Aerodynamics. Eventually a boat tail or Template-shaped single wheel trailer. But also front and side air dams. When I repaint, move the turn signals down off the top of the fenders, unless I start liking them after I chop them down to half height and put in LEDs.
Replace the stock rear bumper brackets with a custom built class-1 trailer hitch. This would incorporate heavy-duty sockets for the bike rack that could double as mounting points for a single wheel trailer and tabs to mount the rear bumper. This would give me three options in back. Otherwise, I think I could build a boat tail that weighs little more than the stock bumper. I have no problem with driving around without bumpers or spare tires.
Judicious torquing on the nut behind the wheel.

But enough jibber-jabber; let's talk boat tails.

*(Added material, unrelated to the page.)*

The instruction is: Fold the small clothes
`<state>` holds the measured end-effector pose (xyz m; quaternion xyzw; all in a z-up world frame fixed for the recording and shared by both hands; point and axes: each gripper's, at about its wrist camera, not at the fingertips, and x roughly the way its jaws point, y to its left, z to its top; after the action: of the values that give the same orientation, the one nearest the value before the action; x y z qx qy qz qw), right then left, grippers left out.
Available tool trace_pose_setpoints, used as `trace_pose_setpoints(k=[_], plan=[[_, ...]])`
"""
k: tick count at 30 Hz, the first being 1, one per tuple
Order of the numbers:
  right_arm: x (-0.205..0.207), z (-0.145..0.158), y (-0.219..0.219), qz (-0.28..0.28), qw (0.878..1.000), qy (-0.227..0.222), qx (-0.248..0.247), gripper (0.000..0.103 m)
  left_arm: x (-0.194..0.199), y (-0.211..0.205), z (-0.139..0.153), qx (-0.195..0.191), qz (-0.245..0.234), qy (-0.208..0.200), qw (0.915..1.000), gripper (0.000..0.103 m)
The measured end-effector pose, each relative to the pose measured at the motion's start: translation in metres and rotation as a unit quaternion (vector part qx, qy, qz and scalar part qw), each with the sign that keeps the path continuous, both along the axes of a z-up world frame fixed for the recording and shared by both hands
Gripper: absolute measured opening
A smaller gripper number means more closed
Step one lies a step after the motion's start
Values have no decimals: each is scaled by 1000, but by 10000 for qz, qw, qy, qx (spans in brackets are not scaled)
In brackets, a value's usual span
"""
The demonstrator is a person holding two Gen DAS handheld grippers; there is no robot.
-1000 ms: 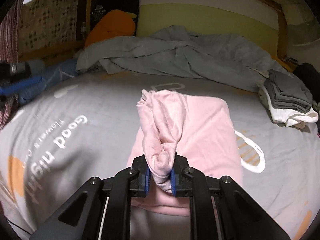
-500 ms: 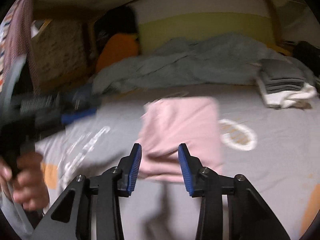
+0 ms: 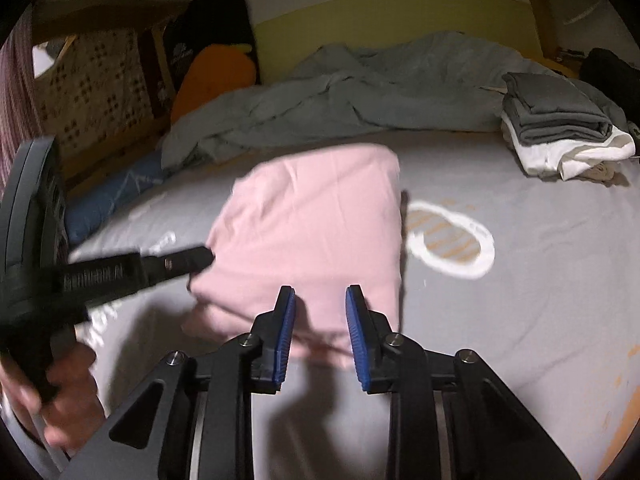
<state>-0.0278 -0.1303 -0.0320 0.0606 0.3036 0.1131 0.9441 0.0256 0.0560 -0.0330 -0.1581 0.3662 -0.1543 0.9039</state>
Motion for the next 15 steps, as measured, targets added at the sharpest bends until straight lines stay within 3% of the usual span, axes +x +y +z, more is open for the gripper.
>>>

Back when I first started seriously reading Ecomodder.com, I whipped up a Template primitive .obj object and held it up against a commercial VW model to see what's what. I was kind of dismayed that the boat tail is as long as the car's wheelbase. I also looked at messing with the Template by giving it a parabolic cross section and using three for that 1930s look.


The single aeroform is maximal, I held it as far forward as I could. The interesting part to me there was the area ahead of the rear wheels. Instead of fade-away front fenders, this might offer a solution that doesn't affect the doors.

The triple aeroform in minimal. If reducing the volume of the wake is beneficial, accepting a dirtier flow off the body might be acceptable.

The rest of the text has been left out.